Gérez le schéma à l’aide de migrations

Les bases de données évoluent en même temps que les produits. Lorsque vous ajoutez une fonctionnalité, vous pouvez avoir besoin de créer une table, d’ajouter une colonne ou de modifier une relation. L’utilisation de migrations contrôlées permet de suivre ces changements et réduit le risque de perdre des données existantes. Avant de supprimer une colonne ou de modifier une structure, vérifiez toujours qu’elle n’est plus utilisée.

Modélisez le produit, pas l’écran

C’est probablement la règle la plus importante. Une table doit représenter un concept réel du produit, et non simplement un écran de l’interface. Le design d’un tableau de bord peut changer complètement. Un client, une réservation ou une commande continueront en revanche à représenter les mêmes entités. Réfléchir d’abord au modèle de données facilite également l’évolution future du frontend.

SQL, Postgres et Supabase : ce qu’il faut vraiment retenir

Si vous débutez, inutile de mémoriser des dizaines de termes.

Retenez simplement cette relation :

SQL → le langage utilisé pour interroger et modifier les données Postgres → la base de données relationnelle qui stocke les données et exécute les requêtes Supabase → la plateforme backend qui utilise Postgres et ajoute l’authentification, le stockage, les API, les fonctions et les outils nécessaires à la création d’applications web

Dans Coderblock, ces concepts sont intégrés au processus de création de l’application. Vous pouvez décrire en langage naturel ce que votre application doit mémoriser, comment les données doivent être reliées et qui peut y accéder.

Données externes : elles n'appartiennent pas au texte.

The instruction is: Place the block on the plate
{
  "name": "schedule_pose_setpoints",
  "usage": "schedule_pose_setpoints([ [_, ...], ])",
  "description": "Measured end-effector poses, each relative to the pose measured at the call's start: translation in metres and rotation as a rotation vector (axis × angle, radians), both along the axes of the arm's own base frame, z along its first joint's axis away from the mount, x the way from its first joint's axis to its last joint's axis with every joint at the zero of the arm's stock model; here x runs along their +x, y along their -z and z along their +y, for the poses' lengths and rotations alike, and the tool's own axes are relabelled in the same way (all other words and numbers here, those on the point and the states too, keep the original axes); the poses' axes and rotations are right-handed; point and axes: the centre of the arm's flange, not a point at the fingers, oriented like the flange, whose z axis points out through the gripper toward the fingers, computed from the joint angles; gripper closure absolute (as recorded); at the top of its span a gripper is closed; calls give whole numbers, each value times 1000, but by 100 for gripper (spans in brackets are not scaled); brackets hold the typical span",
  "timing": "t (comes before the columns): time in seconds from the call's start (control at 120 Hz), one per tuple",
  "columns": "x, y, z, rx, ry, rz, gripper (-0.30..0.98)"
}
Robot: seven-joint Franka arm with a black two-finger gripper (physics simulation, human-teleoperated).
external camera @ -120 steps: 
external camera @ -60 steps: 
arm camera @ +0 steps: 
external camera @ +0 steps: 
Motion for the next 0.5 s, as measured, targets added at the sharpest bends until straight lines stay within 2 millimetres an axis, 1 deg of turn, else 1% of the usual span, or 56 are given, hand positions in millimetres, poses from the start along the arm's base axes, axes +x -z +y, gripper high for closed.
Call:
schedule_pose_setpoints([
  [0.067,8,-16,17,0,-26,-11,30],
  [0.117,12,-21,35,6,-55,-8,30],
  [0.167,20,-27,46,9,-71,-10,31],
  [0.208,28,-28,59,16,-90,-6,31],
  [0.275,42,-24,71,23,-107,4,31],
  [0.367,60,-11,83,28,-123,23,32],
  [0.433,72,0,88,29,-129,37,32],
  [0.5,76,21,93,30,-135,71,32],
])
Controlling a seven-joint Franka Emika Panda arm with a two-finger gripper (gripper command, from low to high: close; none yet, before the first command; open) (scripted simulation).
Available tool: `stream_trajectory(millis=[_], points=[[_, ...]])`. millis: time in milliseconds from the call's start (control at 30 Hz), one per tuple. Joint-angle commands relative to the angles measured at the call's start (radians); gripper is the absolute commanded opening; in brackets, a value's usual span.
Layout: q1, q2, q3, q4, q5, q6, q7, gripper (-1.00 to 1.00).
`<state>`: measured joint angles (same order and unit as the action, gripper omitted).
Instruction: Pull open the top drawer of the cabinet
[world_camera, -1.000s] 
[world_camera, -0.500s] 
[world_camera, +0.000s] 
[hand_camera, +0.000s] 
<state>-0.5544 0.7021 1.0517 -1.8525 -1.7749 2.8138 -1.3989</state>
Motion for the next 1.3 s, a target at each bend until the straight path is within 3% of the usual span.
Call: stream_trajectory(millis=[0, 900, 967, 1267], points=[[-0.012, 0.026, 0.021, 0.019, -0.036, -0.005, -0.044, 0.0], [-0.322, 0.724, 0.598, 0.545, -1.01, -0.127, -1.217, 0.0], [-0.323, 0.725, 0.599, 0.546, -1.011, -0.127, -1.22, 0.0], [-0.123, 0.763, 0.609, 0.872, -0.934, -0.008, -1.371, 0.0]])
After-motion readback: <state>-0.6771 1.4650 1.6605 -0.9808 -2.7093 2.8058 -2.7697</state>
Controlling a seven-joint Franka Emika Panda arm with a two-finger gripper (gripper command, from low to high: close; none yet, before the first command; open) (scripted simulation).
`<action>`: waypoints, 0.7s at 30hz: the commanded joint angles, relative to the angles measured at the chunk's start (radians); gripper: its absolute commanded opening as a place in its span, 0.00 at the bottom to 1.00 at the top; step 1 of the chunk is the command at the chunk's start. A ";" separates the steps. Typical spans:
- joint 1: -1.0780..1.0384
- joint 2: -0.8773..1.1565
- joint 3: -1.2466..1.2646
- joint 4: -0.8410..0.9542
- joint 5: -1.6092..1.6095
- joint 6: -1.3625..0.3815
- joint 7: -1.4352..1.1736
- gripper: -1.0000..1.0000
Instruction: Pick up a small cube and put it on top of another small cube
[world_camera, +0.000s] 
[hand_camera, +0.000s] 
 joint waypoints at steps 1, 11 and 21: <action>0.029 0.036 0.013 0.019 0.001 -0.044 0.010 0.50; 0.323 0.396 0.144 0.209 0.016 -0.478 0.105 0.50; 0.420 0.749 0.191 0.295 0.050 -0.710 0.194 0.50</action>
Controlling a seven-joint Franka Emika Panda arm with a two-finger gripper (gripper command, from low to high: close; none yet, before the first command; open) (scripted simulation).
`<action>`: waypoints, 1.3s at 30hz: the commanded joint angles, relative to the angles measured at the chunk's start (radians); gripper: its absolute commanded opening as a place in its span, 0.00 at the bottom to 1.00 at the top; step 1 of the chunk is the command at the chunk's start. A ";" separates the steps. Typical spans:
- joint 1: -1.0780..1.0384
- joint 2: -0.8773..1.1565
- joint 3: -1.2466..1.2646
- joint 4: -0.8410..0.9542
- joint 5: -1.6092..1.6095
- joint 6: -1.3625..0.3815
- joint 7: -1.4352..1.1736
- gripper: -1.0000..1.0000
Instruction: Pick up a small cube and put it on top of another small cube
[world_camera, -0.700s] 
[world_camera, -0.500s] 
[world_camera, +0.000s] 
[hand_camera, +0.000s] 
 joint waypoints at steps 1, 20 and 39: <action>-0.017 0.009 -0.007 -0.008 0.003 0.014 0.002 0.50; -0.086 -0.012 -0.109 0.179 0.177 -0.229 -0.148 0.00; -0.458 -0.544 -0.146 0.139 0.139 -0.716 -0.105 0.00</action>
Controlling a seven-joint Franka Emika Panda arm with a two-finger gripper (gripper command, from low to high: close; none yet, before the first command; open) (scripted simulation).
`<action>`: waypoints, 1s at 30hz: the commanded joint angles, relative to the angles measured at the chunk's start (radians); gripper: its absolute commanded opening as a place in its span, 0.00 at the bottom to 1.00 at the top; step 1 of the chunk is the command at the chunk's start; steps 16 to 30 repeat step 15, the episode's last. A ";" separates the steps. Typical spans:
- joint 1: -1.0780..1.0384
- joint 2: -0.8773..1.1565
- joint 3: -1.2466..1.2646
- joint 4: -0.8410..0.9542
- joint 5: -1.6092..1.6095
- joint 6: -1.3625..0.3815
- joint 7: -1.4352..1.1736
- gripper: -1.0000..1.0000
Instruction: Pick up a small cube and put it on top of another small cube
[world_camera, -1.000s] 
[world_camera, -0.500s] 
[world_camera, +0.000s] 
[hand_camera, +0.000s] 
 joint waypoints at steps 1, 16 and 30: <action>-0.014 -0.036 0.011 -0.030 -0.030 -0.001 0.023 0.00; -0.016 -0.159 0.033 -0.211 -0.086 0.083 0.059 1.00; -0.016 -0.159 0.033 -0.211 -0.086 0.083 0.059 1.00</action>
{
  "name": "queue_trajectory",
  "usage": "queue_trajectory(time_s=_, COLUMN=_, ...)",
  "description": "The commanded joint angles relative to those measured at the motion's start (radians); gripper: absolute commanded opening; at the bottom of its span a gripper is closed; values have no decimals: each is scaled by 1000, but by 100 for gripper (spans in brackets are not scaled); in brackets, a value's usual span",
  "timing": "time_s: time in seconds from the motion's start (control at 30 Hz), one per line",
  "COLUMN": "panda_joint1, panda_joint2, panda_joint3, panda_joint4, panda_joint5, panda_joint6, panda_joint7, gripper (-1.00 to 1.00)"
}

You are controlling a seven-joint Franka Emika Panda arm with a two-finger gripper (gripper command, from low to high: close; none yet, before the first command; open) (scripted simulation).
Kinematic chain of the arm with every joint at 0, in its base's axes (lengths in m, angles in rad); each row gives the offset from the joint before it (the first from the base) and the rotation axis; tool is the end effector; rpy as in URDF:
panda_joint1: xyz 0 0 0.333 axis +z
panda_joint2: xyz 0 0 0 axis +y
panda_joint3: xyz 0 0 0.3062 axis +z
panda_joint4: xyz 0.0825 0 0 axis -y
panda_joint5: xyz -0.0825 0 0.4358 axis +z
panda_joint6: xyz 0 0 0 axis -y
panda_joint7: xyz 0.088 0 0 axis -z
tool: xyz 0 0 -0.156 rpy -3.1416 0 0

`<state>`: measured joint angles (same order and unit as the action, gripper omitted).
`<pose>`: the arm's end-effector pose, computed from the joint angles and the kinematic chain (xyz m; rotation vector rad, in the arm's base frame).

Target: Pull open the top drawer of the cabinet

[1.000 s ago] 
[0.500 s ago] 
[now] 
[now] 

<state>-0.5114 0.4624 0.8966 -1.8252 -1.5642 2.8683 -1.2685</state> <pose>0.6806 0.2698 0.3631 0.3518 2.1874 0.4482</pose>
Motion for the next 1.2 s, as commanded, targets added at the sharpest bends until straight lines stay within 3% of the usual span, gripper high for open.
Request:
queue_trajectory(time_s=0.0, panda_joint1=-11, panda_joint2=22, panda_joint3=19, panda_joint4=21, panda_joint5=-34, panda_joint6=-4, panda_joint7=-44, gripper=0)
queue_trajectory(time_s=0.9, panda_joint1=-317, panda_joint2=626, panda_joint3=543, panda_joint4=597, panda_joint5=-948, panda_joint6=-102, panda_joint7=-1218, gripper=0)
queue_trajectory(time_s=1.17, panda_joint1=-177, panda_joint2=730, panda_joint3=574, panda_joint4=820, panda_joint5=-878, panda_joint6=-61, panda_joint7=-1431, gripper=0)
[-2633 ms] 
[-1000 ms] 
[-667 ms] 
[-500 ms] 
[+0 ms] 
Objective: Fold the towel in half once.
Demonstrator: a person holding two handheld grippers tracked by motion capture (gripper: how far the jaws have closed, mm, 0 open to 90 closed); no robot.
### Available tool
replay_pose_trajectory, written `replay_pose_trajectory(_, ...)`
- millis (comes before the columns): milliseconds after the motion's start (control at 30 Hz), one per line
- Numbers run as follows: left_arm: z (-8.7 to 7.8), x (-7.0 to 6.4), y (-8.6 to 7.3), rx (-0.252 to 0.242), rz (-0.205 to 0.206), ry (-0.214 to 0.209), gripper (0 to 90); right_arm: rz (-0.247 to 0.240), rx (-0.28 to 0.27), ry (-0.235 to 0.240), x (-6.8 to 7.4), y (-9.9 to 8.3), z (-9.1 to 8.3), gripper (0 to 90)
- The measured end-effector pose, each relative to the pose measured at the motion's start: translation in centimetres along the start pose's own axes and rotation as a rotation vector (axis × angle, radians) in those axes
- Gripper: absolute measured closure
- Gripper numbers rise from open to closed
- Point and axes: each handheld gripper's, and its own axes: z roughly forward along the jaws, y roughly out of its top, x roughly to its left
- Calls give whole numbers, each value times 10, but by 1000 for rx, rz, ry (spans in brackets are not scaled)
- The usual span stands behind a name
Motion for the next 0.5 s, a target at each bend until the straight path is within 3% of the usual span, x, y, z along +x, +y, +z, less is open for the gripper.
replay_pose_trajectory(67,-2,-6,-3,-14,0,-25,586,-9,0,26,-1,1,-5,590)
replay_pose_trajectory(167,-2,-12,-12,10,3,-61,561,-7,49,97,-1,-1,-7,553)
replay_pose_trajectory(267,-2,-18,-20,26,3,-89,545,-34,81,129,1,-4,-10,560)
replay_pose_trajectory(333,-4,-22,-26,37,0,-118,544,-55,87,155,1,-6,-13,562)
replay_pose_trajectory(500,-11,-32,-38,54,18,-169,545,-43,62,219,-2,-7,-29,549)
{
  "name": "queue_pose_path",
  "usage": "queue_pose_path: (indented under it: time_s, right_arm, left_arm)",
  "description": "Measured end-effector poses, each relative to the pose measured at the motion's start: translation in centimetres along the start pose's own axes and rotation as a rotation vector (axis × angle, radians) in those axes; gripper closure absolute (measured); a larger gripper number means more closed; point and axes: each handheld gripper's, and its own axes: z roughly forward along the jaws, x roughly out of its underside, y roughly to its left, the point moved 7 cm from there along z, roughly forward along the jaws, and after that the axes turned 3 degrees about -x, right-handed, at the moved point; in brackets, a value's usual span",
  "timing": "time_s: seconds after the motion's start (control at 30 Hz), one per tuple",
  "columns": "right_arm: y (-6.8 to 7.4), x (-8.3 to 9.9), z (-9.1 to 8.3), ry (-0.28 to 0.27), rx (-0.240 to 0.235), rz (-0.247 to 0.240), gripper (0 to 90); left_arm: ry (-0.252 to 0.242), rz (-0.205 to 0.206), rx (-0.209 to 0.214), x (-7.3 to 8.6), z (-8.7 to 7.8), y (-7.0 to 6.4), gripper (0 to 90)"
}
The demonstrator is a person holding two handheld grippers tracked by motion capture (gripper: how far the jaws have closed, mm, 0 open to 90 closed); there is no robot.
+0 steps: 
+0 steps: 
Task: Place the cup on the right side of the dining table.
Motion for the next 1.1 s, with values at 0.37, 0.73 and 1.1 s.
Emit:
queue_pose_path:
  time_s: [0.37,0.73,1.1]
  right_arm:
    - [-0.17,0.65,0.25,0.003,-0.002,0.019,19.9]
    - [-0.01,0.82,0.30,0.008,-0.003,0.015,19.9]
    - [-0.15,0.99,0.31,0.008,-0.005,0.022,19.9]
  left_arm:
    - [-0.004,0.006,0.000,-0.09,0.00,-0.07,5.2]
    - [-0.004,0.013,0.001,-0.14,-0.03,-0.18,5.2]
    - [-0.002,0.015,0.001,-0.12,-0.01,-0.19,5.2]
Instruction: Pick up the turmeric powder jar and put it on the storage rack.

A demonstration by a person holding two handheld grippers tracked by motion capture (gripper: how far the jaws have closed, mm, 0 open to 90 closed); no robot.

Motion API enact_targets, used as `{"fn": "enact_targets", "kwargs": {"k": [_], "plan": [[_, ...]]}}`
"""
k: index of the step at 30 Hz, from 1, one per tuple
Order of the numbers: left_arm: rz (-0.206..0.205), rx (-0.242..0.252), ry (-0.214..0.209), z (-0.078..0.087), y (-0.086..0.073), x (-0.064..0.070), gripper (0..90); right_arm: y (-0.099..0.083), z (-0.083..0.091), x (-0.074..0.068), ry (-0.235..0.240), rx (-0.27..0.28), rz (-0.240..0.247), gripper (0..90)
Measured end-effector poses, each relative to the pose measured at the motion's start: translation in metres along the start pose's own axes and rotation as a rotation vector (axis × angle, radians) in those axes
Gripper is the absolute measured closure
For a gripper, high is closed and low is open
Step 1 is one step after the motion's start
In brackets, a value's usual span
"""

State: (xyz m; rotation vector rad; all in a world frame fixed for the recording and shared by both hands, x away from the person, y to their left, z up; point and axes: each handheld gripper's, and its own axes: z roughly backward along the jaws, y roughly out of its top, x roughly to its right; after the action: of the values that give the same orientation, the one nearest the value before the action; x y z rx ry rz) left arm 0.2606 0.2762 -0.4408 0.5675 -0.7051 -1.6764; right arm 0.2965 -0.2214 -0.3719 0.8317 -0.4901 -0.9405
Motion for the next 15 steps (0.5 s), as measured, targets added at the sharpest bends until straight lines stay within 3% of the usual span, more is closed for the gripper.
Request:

L’agent peut prendre en charge l’implémentation full stack, tandis que vous contrôlez et affinez le résultat dans le chat.

Comprendre le fonctionnement des bases de données vous permet donc de faire quelque chose d’encore plus important : mieux décrire ce que vous souhaitez créer. Vous n’avez pas nécessairement besoin d’écrire du SQL. Mais savoir ce que sont les tables, les relations, les rôles, les contraintes et les autorisations vous aide à transformer une idée en une application qui ne se contente pas d’afficher des données, mais sait réellement les stocker, les relier et les protéger.